**Description of the task**:
The lines from the top of the listing through the one containing "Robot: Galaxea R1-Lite" are to be retyped exactly, with no other lines.

**** Exercise data ****

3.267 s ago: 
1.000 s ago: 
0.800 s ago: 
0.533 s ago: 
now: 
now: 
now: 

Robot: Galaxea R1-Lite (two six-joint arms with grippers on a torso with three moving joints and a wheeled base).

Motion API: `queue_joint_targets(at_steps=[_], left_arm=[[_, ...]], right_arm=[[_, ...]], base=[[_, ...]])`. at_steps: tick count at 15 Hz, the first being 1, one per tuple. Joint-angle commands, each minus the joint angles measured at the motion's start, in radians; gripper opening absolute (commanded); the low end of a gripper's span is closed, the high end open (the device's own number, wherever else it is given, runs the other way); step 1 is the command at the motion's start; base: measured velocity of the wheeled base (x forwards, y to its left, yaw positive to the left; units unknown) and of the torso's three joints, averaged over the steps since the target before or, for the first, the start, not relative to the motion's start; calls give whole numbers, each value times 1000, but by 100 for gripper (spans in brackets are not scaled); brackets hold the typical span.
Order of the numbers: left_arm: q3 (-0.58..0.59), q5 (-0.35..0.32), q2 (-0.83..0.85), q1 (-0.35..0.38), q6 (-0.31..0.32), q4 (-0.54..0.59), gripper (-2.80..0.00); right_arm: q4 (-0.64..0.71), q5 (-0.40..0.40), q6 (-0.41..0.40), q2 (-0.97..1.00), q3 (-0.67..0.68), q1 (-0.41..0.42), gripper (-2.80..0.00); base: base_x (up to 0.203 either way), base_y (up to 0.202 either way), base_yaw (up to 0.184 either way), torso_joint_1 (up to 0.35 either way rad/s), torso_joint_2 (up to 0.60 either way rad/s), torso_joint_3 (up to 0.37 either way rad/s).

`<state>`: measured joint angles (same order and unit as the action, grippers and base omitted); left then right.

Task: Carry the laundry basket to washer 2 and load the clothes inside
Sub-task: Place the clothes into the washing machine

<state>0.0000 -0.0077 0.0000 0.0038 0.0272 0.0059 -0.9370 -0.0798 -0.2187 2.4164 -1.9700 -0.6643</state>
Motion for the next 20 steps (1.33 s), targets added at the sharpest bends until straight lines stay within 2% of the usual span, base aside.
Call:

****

**Expected output**:
3.267 s ago: 
1.000 s ago: 
0.800 s ago: 
0.533 s ago: 
now: 
now: 
now: 

Robot: Galaxea R1-Lite (two six-joint arms with grippers on a torso with three moving joints and a wheeled base).

No additional output will be given.